§ What the task asks
Lines outside the range are not wanted. Give again exactly the lines between the line holding "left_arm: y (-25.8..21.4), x" and the line holding "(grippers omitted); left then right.", inclusive, from the listing below.

§ Material supplied
((

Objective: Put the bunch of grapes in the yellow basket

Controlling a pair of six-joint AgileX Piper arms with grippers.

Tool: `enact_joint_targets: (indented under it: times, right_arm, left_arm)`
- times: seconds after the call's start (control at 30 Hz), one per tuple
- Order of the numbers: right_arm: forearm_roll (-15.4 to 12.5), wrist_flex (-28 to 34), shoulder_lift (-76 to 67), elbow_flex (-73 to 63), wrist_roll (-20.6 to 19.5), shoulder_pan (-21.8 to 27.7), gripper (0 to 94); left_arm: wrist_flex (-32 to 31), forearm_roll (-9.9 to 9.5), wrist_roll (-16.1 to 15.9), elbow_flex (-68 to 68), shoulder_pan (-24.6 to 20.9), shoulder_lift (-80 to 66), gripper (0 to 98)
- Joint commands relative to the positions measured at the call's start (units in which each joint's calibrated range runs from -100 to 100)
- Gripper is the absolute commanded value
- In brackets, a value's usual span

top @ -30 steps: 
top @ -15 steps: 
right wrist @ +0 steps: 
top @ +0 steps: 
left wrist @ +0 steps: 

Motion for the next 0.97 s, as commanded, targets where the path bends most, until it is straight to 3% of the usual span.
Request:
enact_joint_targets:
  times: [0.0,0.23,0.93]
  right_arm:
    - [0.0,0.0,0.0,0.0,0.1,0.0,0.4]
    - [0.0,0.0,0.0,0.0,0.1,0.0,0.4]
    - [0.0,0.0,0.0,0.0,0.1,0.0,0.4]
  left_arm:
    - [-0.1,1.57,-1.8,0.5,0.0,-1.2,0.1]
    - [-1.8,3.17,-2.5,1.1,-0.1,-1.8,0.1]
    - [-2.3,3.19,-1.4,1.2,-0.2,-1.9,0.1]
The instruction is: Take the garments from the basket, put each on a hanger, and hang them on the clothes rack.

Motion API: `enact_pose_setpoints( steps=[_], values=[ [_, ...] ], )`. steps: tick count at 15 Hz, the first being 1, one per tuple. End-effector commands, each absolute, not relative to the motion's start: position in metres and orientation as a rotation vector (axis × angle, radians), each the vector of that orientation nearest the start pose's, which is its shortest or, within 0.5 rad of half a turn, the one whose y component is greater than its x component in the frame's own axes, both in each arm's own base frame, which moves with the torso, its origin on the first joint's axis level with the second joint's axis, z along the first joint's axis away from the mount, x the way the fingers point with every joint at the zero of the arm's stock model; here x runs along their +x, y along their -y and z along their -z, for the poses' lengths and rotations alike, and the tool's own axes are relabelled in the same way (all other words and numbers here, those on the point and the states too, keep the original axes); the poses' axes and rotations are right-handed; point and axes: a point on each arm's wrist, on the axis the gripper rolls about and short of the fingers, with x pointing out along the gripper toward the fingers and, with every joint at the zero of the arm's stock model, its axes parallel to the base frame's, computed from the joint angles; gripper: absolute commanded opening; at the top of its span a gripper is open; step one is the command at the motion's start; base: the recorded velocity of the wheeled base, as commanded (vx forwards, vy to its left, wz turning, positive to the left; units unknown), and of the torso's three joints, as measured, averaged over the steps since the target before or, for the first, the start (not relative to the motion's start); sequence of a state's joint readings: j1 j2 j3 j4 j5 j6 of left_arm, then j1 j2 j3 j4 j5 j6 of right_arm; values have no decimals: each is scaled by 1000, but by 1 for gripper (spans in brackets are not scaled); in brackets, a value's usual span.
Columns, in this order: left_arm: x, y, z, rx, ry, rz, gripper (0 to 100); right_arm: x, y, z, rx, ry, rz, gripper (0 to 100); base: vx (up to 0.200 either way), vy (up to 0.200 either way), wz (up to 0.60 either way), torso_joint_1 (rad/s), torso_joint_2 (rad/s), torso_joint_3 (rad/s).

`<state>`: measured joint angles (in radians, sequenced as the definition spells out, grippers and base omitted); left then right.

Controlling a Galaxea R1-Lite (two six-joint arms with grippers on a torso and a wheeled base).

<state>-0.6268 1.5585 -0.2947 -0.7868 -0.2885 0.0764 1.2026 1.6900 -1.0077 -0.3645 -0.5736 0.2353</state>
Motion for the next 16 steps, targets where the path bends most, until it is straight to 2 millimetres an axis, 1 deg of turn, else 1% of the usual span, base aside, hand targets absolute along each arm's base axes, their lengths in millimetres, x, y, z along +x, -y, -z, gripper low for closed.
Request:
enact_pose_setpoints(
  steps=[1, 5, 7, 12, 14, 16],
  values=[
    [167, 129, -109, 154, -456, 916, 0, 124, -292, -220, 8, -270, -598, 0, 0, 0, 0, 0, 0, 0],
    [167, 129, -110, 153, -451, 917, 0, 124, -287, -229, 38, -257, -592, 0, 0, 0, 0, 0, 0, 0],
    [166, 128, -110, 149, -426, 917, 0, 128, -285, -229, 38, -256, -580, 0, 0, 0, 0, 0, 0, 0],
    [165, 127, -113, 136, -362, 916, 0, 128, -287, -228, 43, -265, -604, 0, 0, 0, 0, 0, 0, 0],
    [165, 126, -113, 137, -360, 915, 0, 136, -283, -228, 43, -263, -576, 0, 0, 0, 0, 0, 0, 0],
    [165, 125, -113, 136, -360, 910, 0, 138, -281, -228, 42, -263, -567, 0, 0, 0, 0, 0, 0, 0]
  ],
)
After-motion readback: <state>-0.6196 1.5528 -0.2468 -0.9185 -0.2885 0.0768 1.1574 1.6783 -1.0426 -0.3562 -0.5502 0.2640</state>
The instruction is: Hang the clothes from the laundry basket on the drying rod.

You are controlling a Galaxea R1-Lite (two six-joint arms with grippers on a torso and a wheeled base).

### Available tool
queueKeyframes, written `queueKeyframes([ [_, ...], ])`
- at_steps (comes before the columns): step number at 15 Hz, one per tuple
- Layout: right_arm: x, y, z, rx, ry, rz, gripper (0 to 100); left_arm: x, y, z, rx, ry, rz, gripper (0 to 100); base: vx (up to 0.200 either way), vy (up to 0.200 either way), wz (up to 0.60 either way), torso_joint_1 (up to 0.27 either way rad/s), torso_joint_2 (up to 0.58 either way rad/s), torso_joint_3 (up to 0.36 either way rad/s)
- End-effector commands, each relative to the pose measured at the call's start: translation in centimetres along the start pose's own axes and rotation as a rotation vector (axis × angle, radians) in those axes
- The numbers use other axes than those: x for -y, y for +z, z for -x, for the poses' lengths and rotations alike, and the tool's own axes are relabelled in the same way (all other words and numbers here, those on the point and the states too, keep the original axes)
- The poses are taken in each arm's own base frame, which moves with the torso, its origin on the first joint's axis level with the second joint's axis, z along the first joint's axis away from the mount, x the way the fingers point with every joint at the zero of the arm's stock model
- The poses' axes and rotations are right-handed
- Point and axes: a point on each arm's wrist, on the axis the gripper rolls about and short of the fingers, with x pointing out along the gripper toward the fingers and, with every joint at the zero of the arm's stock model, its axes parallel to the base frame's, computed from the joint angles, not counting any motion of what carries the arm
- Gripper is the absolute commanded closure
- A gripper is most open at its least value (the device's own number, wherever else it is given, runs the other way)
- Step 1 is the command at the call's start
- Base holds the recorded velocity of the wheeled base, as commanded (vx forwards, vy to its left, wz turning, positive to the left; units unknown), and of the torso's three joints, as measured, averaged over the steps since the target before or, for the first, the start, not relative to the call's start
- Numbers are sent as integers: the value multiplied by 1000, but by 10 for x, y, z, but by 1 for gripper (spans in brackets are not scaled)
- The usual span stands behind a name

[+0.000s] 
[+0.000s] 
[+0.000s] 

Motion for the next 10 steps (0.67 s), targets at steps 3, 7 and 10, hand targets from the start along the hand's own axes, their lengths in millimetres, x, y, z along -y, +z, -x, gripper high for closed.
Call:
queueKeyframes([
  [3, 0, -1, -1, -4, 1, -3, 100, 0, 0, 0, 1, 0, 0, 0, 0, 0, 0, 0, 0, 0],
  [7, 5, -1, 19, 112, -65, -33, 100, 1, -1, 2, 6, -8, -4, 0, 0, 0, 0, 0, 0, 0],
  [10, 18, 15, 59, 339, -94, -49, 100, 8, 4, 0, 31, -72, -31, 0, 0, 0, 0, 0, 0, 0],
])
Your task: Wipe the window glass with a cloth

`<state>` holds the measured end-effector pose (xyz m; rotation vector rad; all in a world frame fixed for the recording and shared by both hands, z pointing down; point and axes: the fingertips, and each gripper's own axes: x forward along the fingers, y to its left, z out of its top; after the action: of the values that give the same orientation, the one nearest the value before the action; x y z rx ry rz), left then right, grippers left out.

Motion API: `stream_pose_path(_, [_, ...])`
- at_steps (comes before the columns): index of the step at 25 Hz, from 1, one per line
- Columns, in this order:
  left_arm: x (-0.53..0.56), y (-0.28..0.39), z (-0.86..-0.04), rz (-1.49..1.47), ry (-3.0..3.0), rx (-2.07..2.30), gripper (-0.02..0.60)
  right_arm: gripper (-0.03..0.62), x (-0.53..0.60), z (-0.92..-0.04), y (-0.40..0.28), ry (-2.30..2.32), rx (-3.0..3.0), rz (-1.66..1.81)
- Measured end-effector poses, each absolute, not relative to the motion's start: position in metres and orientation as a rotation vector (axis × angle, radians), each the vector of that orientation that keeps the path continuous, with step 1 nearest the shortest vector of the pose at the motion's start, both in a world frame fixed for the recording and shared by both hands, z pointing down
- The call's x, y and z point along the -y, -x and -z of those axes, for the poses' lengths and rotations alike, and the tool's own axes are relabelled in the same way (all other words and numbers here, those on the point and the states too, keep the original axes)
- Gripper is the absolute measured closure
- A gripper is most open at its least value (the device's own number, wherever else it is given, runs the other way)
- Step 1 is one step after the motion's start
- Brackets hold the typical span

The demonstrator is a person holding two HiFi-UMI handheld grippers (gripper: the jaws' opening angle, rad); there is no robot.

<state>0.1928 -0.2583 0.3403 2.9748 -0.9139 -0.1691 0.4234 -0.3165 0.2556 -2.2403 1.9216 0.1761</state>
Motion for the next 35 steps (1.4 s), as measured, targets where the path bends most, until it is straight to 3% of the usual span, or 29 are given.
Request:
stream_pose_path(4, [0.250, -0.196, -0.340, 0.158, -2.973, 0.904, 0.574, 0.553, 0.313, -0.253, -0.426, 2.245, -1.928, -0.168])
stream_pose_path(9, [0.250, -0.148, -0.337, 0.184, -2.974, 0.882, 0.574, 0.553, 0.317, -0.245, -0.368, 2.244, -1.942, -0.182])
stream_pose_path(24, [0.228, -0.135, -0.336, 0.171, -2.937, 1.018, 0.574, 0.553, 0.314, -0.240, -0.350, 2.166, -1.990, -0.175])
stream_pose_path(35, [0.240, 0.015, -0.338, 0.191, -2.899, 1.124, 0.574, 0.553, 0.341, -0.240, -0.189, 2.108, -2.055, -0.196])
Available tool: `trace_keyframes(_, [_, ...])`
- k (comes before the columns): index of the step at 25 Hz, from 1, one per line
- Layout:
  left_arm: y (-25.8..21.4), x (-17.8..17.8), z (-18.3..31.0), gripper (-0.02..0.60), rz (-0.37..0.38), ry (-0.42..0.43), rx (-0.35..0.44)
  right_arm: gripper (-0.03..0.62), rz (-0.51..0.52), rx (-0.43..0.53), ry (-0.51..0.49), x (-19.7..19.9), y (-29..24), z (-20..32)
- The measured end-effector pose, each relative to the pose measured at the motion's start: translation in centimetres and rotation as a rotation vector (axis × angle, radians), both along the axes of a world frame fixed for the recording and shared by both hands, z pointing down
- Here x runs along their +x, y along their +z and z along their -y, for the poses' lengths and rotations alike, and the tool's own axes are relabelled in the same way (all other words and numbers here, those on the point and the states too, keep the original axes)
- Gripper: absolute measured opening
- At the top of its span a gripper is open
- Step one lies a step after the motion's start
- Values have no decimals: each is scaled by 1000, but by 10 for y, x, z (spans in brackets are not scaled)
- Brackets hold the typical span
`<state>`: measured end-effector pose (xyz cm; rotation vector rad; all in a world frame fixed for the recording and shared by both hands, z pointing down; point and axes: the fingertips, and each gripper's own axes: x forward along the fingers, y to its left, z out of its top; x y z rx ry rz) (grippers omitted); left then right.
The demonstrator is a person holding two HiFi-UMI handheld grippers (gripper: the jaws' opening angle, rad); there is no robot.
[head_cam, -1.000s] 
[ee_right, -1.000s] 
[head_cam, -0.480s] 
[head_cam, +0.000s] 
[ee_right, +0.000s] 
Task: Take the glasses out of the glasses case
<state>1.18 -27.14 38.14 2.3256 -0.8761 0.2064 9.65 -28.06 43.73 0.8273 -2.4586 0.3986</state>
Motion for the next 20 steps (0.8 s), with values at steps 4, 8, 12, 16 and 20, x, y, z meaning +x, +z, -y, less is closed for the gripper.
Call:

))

§ Reply to the task
  left_arm: y (-25.8..21.4), x (-17.8..17.8), z (-18.3..31.0), gripper (-0.02..0.60), rz (-0.37..0.38), ry (-0.42..0.43), rx (-0.35..0.44)
  right_arm: gripper (-0.03..0.62), rz (-0.51..0.52), rx (-0.43..0.53), ry (-0.51..0.49), x (-19.7..19.9), y (-29..24), z (-20..32)
- The measured end-effector pose, each relative to the pose measured at the motion's start: translation in centimetres and rotation as a rotation vector (axis × angle, radians), both along the axes of a world frame fixed for the recording and shared by both hands, z pointing down
- Here x runs along their +x, y along their +z and z along their -y, for the poses' lengths and rotations alike, and the tool's own axes are relabelled in the same way (all other words and numbers here, those on the point and the states too, keep the original axes)
- Gripper: absolute measured opening
- At the top of its span a gripper is open
- Step one lies a step after the motion's start
- Values have no decimals: each is scaled by 1000, but by 10 for y, x, z (spans in brackets are not scaled)
- Brackets hold the typical span
`<state>`: measured end-effector pose (xyz cm; rotation vector rad; all in a world frame fixed for the recording and shared by both hands, z pointing down; point and axes: the fingertips, and each gripper's own axes: x forward along the fingers, y to its left, z out of its top; x y z rx ry rz) (grippers omitted); left then right.

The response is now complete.